SEFonline helps schools develop a concise and succinct self-evaluation and clearly signposts evidence. It creates a working document that is internally consistent, evaluative rather than descriptive or repetitive, it is honest and inclusive and it is linked to the improvement plan and inspection criteria. SEFonline helps schools take a synoptic view evaluating the big picture as well as the component parts.

Above all, it develops a focus on collaboration and collective agency (Carpenter, 2018), “vision and shared effort” (Hughes, 2019) linked to good evidence, quantified where appropriate.  

The backbone of a great school is self-evaluation and this isn’t just a paper-exercise and document for inspection but a key part of the improvement cycle “intensely focused on teaching and learning” (Steward 2019).

Self-evaluation is designed to improve school performance, improve teacher performance and professional growth, improve pupil performance and celebrate achievement.
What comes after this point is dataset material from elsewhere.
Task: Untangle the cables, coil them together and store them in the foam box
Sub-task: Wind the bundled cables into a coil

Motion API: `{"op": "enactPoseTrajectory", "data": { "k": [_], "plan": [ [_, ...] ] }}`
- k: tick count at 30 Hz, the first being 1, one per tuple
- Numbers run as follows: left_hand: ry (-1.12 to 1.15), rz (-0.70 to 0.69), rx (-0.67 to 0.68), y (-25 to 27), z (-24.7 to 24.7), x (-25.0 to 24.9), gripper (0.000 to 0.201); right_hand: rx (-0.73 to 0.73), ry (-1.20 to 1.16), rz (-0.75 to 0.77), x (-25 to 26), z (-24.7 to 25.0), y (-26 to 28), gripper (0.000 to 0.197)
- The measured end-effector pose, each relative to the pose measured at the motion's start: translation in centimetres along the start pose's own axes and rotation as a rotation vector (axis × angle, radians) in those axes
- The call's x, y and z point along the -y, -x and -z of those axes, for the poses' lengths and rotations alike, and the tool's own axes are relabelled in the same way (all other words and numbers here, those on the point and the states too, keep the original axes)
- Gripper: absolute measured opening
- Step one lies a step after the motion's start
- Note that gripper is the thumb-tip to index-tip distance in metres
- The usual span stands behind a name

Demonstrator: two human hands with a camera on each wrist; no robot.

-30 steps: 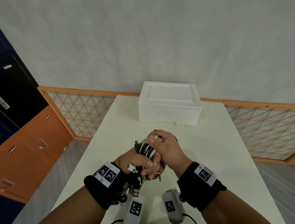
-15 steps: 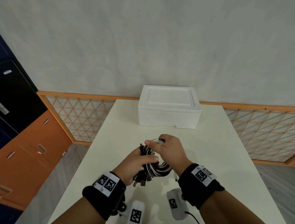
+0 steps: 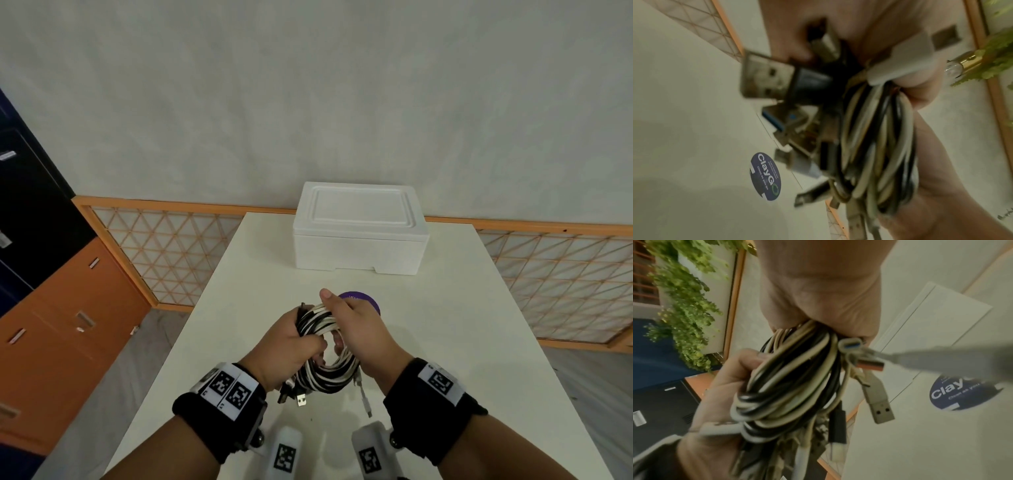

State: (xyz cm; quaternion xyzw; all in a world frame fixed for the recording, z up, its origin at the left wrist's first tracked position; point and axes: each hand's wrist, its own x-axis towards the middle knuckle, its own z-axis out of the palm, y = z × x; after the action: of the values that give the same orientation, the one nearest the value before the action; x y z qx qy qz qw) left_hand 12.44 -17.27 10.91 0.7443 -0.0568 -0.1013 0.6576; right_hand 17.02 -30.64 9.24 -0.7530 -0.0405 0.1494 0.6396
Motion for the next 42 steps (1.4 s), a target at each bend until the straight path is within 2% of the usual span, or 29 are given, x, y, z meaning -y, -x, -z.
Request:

It is not a straightjacket but an organic improvement tool and a springboard for high quality, professional school improvement.

Self-evaluation is premised on intelligent accountability and this is where SEFonline can help because it enables a school to tell its stakeholders how well it is doing based on a regular collection of data, and embeds self-evaluation in the day-to-day work of the school. It helps schools provide convincing evidence of their success, organises with clarity and shares a clear plan of action which maps out how improvement will be made.

Effective self-evaluation is firmly embedded in a school improvement planning cycle so that it properly supports continuous improvement, engages at every level and creates a culture of high challenge and low threat.

School self-evaluation is effectively conducted within an intelligible framework and reinforced by a set of structures that support systematic processes to collect an array of data from diverse sources and inform action to advance pupil and professional learning.

This is what SEFonline from Educater helps you to do so that you have the means of knowing where you are, where you are going and how you will know when you have arrived.